In that picture's center, can you see the yellowish appendage that is slenderly triangular, but with a deep cleft at its top? That's the stipule and it's arising from a "stipular line" connecting the opposite leaves' petiole bases. To firm up the family ID I confirmed that the flowers had "inferior ovaries" -- the corollas arising from atop the ovary, not with the ovaries nestled inside the corolla's cuplike base -- and indeed they were inferior. So: Rubiaceae.

Simply by using the Google Image Search feature on the keywords "Rubiaceae tropical red," very quickly a selection of thumbnail pictures popped up matching what I'd found. It was the Panama Rose, RONDELETIA LEUCOPHYLLA. Of course northern roses are unrelated.

Panama Rose is native Mexican, though not native to the Yucatán. It's distributed from Mexico to Panama. The flower is designed so pollinators can cling to the spreading lobes as they insert their slender bills or proboscises into the corolla tube, probing for nectar at the tube's base. From that you can guess that Panama Rose is a favorite of hummingbirds and butterflies.

*****

WENDELL BERRY & THE MAYA
Eric in New York sent an essay by Wendell Berry, a much respected professor, writer and farmer in Kentucky.
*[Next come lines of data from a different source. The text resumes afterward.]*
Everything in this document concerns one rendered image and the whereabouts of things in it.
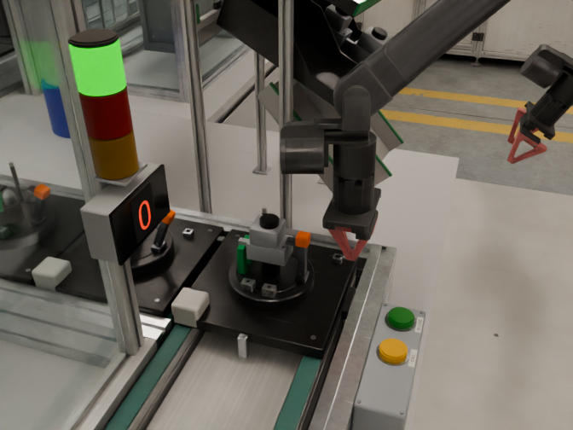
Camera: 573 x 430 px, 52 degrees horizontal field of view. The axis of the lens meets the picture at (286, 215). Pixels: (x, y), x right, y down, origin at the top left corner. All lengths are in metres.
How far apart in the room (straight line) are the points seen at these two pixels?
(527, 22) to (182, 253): 4.15
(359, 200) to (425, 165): 0.77
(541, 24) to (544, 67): 3.64
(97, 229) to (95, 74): 0.17
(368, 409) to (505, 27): 4.30
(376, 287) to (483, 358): 0.21
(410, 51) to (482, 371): 0.53
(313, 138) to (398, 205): 0.64
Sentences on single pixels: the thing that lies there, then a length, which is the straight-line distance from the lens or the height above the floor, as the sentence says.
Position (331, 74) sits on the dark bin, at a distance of 1.08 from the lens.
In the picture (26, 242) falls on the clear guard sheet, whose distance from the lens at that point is 0.65.
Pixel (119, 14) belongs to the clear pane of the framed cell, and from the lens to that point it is 1.94.
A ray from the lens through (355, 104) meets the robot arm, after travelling 0.74.
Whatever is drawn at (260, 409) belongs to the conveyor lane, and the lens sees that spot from 0.86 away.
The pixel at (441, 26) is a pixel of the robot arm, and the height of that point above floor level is 1.39.
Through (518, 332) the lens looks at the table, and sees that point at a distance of 1.12.
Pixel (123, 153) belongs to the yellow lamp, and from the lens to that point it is 0.68.
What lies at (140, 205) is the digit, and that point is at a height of 1.22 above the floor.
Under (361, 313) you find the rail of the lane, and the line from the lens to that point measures 0.94.
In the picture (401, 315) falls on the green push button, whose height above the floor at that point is 0.97.
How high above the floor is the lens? 1.60
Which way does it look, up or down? 34 degrees down
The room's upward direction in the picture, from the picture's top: straight up
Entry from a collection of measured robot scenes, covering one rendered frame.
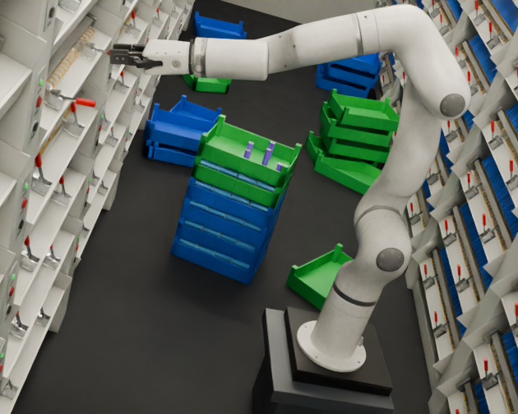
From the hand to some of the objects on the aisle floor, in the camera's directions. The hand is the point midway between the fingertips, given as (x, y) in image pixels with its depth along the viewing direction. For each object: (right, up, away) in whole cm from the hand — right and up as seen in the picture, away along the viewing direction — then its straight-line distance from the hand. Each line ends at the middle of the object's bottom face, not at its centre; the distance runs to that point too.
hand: (121, 53), depth 171 cm
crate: (+15, -50, +116) cm, 127 cm away
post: (-42, -100, +4) cm, 108 cm away
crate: (+56, -62, +119) cm, 145 cm away
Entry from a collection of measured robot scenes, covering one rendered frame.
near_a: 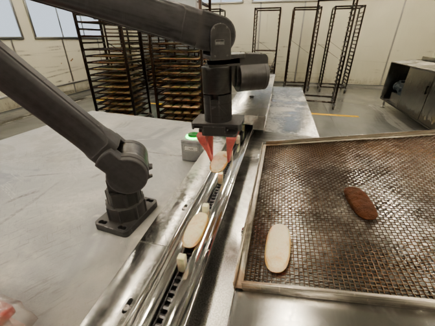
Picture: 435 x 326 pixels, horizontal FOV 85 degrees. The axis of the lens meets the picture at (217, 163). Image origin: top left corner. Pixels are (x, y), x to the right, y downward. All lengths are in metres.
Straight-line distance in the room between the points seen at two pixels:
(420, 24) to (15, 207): 8.05
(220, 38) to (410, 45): 7.69
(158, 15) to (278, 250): 0.40
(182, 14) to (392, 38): 7.57
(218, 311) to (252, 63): 0.43
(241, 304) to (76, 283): 0.29
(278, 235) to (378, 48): 7.53
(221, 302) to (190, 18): 0.45
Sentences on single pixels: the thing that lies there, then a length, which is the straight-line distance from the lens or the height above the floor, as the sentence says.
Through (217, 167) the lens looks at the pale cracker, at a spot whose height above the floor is 0.94.
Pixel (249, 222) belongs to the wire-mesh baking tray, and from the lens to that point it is 0.45.
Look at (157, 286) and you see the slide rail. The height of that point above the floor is 0.85.
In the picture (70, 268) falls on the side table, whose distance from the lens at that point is 0.54.
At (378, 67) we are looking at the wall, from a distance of 7.89.
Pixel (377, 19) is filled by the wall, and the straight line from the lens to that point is 7.78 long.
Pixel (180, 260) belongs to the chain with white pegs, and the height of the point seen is 0.87.
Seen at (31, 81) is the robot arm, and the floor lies 1.13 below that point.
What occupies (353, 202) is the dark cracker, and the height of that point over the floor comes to 0.93.
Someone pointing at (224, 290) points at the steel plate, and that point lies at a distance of 0.44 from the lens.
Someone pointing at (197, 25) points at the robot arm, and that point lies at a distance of 0.45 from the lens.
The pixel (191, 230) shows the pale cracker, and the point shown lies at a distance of 0.48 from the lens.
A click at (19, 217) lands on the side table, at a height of 0.82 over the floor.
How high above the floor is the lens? 1.19
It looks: 28 degrees down
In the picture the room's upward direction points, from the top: straight up
In the essay Berry describes his agrarian economic perspective this way:

"I would put nature first, the economies of land use second, the manufacturing economy third, and the consumer economy fourth."
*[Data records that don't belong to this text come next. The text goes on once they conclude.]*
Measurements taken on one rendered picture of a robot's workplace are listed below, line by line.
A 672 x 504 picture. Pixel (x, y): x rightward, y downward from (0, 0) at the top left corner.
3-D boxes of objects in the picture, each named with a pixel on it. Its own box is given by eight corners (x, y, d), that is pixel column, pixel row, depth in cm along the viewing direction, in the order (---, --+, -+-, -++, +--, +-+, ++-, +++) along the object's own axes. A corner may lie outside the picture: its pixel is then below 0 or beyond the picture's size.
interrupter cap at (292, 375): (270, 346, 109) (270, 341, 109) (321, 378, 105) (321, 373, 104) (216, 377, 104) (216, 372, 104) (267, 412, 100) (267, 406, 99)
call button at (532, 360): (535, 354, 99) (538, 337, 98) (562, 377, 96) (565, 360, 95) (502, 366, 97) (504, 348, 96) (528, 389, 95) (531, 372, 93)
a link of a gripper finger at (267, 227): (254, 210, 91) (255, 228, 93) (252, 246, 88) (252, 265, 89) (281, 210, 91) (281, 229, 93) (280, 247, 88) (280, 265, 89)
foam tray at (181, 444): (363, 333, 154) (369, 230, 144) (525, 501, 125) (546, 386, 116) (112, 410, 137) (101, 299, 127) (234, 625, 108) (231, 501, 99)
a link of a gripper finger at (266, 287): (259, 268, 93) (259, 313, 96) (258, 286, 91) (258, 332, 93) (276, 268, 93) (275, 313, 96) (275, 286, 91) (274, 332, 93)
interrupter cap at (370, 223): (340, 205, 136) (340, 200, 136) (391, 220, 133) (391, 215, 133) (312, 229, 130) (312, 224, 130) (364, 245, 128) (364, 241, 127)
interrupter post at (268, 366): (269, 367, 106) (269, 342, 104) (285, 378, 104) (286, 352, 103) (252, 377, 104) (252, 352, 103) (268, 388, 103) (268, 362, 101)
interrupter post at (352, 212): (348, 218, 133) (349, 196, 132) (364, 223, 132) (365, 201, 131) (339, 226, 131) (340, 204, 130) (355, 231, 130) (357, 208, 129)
You can see the wisdom in this. Since all things humans need derive from Nature, Nature's welfare should be humanity's first concern. More than anything, manufacturing and consumption should reflect what Nature sustainably can provide. Moreover, some resources, such as clean water and rich agricultural soil, should be protected as priceless.

Today's dominant economies practice exactly the opposite of this wisdom. Today Nature is destroyed by economies geared to provide what people want, not what they necessarily need, and everything has a price. And often that price is way out of line with the resource's actual value.

Wendell Berry states his wisdom clearly and artfully, like many others, yet this wisdom goes unused. For every person enlightened and changed by lucid thought, ten thousand others just want more, more, more.

Can anything be done to cause the generous, life- saving messages of Wendell Berry and others to take root in today's world?

Most of my life I haven't thought so. However, living among the Maya, now I'm starting to wonder. The reason is that every day I see how a "basic assumption about life" profoundly affects everyday behavior.

For example, Maya society is rooted in a basic assumption about proper human interactions that is completely different to what motivates us Northerners. To the Maya, nothing is more important than solidarity with family, friends and community. We Northerners say we believe in those things, but you know how we let our families split up, or friends drift away, and our communities decay as individually we work very hard for money and status, or at least for conformity with those around us.

So, is it possible that one or more changes in basic assumptions about how humans should interact could cause the philosophies of Wendell Berry and the Maya to become more attractive to humanity in general? Could such a paradigm shift save Life on Earth?

Maybe. Such changes in basic assumptions occur all the time. For example, the belief system of the old farmers I knew in rural/small-town Kentucky back in the 1950s was more like today's Mayas' than that of today's rural Kentuckians. During my 63 years of living I've witnessed a profound cultural paradigm shift take place in rural/small-town Kentucky. I think that the messages of TV mainly caused it. Maybe heightened awareness arising from the Internet will engender the next big change.

If such a profound change happened once, maybe it can happen again. And maybe this time the change will trend toward the wisdom of Wendell Berry and the Maya, not against.